### PROVIDED DATA ###
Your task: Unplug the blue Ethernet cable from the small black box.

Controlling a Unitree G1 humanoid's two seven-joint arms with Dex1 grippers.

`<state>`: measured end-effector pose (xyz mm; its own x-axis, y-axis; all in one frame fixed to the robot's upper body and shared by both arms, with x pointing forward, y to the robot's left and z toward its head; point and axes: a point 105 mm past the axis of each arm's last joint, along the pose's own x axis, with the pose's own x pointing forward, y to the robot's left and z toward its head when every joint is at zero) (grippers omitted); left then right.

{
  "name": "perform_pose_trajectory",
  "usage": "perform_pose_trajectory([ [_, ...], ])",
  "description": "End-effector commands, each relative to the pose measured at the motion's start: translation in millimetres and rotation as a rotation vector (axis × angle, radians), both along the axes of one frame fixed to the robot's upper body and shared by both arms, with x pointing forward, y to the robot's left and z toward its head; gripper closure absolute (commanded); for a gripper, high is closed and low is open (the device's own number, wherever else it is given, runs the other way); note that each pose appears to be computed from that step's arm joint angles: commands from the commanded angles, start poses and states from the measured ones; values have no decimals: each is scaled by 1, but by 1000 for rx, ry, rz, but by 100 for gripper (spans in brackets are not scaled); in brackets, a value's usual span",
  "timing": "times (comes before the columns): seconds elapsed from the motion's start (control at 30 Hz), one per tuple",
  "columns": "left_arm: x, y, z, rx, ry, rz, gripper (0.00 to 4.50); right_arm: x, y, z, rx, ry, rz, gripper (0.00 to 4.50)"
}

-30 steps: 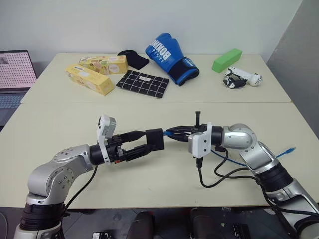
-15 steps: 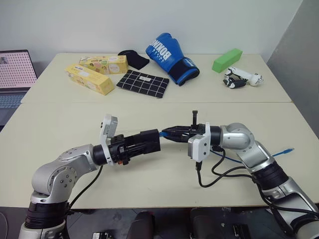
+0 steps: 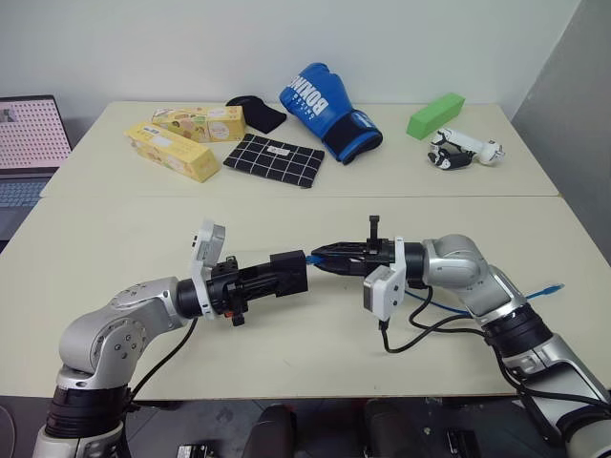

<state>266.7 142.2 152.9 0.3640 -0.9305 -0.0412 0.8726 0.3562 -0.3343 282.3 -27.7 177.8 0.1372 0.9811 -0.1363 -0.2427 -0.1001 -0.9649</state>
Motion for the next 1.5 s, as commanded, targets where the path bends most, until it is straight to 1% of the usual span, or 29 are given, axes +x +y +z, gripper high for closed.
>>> perform_pose_trajectory([
  [0.03,3,-1,6,18,-51,-24,371,-6,-11,3,-28,58,11,245],
  [0.1,7,-2,5,27,-62,-29,371,-9,-20,-3,-72,134,-8,197],
  [0.17,8,-5,3,47,-82,-52,371,-13,-25,-1,-68,253,-31,147],
  [0.2,8,-7,3,56,-101,-74,371,-15,-28,4,-34,358,-54,143],
  [0.27,8,-14,3,63,-133,-123,371,-19,-31,17,74,649,-95,142],
  [0.3,8,-17,2,66,-141,-145,371,-22,-31,20,100,773,-104,142],
  [0.33,7,-18,2,67,-147,-167,371,-24,-30,22,118,866,-107,142],
  [0.43,6,-20,6,36,-185,-230,371,-31,-25,27,170,1108,-110,142],
  [0.53,5,-20,7,30,-212,-275,371,-33,-20,27,218,1251,-129,142],
  [0.73,1,-20,7,30,-234,-348,371,-29,-12,19,262,1364,-176,142],
  [1.07,2,-22,7,32,-250,-344,371,-31,-6,3,184,1415,-191,142],
  [1.5,-4,-24,10,38,-258,-343,371,-25,-3,0,179,1443,-198,142],
])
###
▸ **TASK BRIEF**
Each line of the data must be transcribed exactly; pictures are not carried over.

▸ **ANSWER SPACE**
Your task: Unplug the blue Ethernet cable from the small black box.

Controlling a Unitree G1 humanoid's two seven-joint arms with Dex1 grippers.

`<state>`: measured end-effector pose (xyz mm; its own x-axis, y-axis; all in one frame fixed to the robot's upper body and shared by both arms, with x pointing forward, y to the robot's left and z toward its head; point and axes: a point 105 mm past the axis of each arm's last joint, along the pose's own x axis, with the pose's own x pointing forward, y to the robot's left and z toward its head when every joint is at zero) (grippers omitted); left then right.

{
  "name": "perform_pose_trajectory",
  "usage": "perform_pose_trajectory([ [_, ...], ])",
  "description": "End-effector commands, each relative to the pose measured at the motion's start: translation in millimetres and rotation as a rotation vector (axis × angle, radians), both along the axes of one frame fixed to the robot's upper body and shared by both arms, with x pointing forward, y to the robot's left and z toward its head; gripper closure absolute (commanded); for a gripper, high is closed and low is open (the device's own number, wherever else it is given, runs the other way); note that each pose appears to be computed from that step's arm joint angles: commands from the commanded angles, start poses and states from the measured ones; values have no decimals: each is scaled by 1, but by 1000 for rx, ry, rz, but by 100 for gripper (spans in brackets are not scaled); in brackets, a value's usual span",
  "timing": "times (comes before the columns): seconds elapsed from the motion's start (control at 30 Hz), one per tuple",
  "columns": "left_arm: x, y, z, rx, ry, rz, gripper (0.00 to 4.50); right_arm: x, y, z, rx, ry, rz, gripper (0.00 to 4.50)"
}

-30 steps: 
-15 steps: 
+0 steps: 

<state>266.7 142.2 152.9 0.3640 -0.9305 -0.0412 0.8726 0.3562 -0.3343 282.3 -27.7 177.8 0.1372 0.9811 -0.1363 -0.2427 -0.1001 -0.9649</state>
Motion for the next 1.5 s, as commanded, targets where the path bends most, until it is straight to 1% of the usual span, or 29 are given, axes +x +y +z, gripper high for closed.
>>> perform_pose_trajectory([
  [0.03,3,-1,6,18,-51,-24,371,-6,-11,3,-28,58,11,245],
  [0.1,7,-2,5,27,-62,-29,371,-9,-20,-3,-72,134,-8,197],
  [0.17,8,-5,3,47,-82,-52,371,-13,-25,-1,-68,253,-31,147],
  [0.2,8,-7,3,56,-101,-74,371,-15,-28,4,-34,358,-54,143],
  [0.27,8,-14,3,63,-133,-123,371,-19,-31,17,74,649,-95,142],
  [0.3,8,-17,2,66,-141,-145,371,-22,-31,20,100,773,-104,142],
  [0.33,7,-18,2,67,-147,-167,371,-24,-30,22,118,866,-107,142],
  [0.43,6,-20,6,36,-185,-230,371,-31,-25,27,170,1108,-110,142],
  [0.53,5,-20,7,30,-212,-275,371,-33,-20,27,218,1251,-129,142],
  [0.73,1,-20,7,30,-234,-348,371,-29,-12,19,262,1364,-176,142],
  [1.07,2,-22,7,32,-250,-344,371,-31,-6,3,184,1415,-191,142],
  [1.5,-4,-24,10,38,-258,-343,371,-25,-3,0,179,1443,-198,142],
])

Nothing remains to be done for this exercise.